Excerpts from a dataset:
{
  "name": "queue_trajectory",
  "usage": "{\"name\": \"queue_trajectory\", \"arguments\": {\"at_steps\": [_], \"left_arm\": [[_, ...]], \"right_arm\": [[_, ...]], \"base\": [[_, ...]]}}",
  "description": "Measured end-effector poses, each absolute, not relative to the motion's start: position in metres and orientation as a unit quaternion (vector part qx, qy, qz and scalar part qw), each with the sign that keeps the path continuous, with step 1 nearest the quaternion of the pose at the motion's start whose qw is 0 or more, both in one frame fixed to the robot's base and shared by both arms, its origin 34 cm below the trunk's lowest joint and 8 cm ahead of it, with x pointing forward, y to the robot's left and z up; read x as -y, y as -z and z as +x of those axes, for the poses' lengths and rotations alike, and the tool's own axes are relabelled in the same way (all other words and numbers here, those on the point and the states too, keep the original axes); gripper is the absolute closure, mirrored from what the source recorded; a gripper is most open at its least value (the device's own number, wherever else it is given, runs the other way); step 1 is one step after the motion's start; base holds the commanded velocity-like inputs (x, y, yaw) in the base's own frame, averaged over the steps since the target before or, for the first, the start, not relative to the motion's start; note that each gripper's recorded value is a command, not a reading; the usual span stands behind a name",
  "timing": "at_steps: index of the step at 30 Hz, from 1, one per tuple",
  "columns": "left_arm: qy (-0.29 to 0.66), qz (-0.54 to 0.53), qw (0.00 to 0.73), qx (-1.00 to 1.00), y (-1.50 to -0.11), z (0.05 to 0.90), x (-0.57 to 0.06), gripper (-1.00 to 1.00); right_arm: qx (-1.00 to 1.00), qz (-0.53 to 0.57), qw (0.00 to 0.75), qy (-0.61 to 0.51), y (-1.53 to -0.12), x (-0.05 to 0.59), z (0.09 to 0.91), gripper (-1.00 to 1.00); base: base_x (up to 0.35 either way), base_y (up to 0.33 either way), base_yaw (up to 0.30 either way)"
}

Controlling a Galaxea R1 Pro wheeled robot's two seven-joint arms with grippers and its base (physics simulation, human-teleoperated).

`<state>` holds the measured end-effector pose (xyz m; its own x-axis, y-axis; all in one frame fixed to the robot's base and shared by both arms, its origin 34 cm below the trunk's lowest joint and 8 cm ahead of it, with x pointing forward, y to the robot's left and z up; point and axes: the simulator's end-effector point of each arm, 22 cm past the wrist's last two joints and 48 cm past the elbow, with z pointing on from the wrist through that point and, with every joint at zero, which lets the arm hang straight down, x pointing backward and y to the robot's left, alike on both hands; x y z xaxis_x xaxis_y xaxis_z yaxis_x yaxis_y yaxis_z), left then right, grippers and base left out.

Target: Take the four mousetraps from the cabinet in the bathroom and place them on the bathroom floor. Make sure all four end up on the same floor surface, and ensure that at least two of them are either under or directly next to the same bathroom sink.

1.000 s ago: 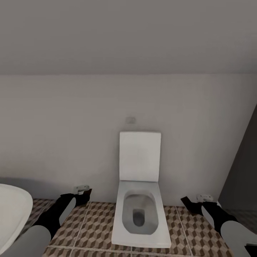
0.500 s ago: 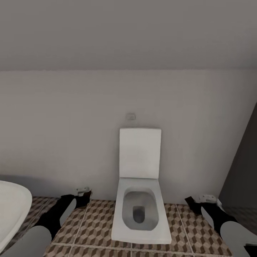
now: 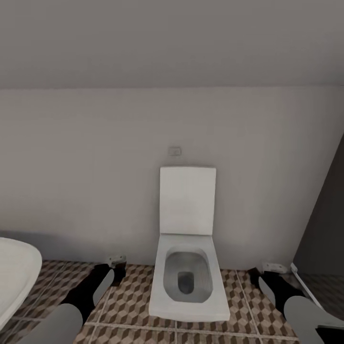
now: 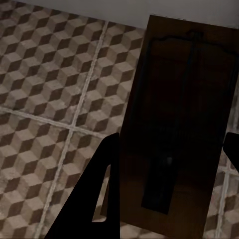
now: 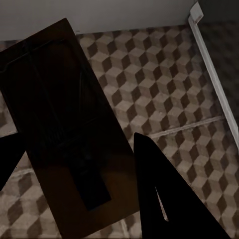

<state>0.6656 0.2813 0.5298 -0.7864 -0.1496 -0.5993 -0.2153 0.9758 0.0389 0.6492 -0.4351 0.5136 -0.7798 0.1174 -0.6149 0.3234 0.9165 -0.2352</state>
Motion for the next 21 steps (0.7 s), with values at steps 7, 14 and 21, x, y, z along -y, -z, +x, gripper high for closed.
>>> {"name": "queue_trajectory", "arguments": {"at_steps": [7,14,21], "left_arm": [[-0.059,-0.100,0.305,-0.945,-0.513,0.659,-0.284,1.00],[-0.060,-0.092,0.277,-0.954,-0.492,0.646,-0.285,1.00],[-0.061,-0.092,0.276,-0.955,-0.476,0.642,-0.285,1.00]], "right_arm": [[-0.932,0.117,0.303,0.164,-0.496,0.432,0.644,1.00],[-0.951,0.114,0.238,0.159,-0.465,0.428,0.616,1.00],[-0.952,0.114,0.237,0.159,-0.450,0.428,0.613,1.00]], "base": [[0.000,0.000,0.000],[0.000,0.000,0.000],[0.000,0.000,0.000]]}}
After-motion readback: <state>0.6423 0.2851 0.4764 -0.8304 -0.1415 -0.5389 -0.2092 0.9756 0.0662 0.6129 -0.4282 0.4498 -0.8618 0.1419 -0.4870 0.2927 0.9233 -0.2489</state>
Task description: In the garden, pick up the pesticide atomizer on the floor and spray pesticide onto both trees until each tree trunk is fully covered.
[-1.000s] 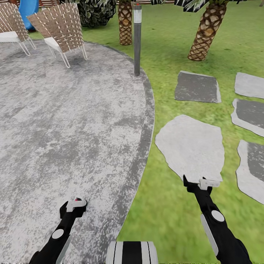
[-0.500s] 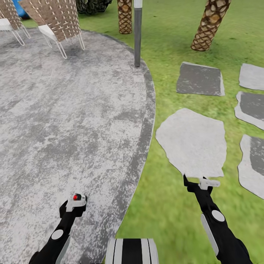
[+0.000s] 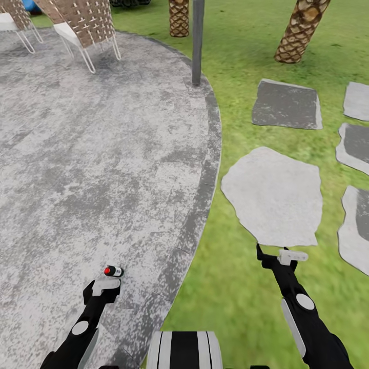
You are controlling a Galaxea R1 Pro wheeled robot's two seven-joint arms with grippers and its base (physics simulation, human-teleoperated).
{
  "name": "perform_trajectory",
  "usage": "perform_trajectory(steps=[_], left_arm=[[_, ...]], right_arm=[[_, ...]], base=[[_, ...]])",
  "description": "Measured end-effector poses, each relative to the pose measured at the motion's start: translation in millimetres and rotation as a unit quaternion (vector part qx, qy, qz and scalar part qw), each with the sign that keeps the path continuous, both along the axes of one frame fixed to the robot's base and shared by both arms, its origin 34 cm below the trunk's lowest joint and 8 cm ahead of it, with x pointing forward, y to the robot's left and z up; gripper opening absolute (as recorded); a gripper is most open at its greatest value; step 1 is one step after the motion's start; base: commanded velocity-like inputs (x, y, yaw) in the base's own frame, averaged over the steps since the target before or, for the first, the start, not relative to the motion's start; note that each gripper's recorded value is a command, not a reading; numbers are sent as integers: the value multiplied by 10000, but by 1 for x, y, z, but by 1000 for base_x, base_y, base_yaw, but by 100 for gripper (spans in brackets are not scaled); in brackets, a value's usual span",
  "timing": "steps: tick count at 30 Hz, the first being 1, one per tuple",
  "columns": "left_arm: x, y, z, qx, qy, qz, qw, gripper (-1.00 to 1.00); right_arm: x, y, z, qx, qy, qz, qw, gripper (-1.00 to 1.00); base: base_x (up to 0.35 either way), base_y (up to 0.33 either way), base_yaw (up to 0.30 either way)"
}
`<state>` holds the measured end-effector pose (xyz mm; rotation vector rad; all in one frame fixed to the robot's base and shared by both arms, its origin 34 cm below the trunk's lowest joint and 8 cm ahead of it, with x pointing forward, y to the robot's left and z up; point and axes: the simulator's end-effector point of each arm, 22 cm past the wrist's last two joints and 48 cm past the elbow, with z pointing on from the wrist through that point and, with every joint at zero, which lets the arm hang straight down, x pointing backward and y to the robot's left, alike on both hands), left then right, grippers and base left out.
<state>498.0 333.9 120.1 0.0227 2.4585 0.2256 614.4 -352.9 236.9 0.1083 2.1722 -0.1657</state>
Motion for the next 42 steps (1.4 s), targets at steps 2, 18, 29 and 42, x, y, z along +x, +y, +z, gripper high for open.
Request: perform_trajectory(steps=[2,18,29,42], left_arm=[[-1,0,-2,2,19,-4,10000,100],[-1,0,-1,3,8,9,10000,100],[10,-6,5,-39,-131,10,9999,100],[10,-10,4,-74,-125,36,9999,100]], right_arm=[[-1,0,-2,-1,20,1,10000,100],[-1,0,-3,-4,29,4,10000,100],[-3,-6,-4,-65,52,-4,10000,100],[-2,-18,0,-183,45,33,9998,100]], base=[[0,0,66],[65,0,6],[5,0,0],[0,0,0]])
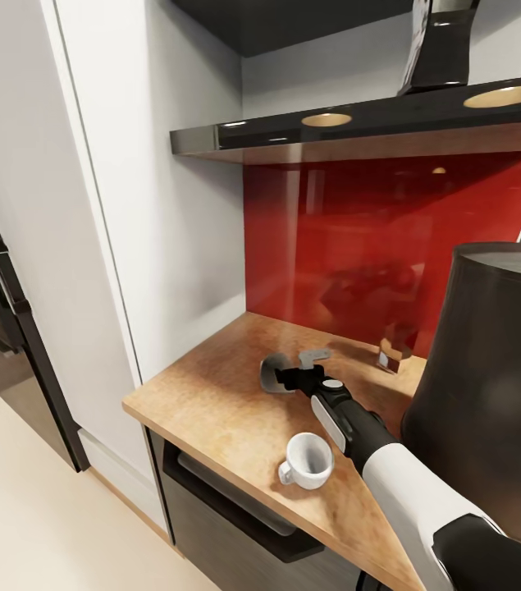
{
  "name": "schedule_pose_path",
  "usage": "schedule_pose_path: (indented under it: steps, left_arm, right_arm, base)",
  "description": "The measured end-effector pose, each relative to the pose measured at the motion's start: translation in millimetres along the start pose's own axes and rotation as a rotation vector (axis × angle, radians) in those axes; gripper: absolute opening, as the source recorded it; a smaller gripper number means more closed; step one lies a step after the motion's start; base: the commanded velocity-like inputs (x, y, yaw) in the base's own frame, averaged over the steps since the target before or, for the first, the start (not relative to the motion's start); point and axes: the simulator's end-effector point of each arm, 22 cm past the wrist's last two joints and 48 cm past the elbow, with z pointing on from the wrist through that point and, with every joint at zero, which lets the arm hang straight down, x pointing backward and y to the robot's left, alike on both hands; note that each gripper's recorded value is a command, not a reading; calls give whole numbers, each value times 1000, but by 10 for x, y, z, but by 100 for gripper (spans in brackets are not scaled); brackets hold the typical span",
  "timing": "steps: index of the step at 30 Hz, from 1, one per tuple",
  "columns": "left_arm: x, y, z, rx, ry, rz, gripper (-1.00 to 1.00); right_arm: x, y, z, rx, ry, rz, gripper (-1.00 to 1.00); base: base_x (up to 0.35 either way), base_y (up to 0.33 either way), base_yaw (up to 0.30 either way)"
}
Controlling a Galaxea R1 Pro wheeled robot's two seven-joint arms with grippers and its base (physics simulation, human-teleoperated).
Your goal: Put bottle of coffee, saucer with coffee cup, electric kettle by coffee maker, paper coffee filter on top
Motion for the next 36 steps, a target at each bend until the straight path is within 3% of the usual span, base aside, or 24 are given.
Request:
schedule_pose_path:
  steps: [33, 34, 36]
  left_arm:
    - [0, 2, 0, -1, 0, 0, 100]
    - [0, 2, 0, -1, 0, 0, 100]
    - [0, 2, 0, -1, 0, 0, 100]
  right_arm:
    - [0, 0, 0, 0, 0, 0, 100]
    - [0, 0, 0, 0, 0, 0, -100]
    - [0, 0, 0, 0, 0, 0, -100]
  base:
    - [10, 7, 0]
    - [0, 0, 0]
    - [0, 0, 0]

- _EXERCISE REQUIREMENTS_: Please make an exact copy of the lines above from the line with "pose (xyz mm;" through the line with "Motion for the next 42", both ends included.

- _SOLUTION TO THIS TASK_:
`<state>` holds the measured end-effector pose (xyz mm; rotation vector rad; all in one frame fixed to the robot's base and shared by both arms, its origin 34 cm below the trunk's lowest joint and 8 cm ahead of it, with x pointing forward, y to the robot's left and z up; point and axes: the simulator's end-effector point of each arm, 22 cm past the wrist's last two joints and 48 cm past the elbow, with z pointing on from the wrist through that point and, with every joint at zero, which lets the arm hang straight down, x pointing backward and y to the robot's left, alike on both hands), left then right, grippers and base left out.
<state>498.0 333.9 120.1 0.0227 2.4585 0.2256 614.4 -352.9 236.9 0.1083 2.1722 -0.1657</state>
Motion for the next 42 steps (1.4 s), targets at steps 2, 18, 29 and 42, x, y, z along +x, +y, +z, gripper high for open.

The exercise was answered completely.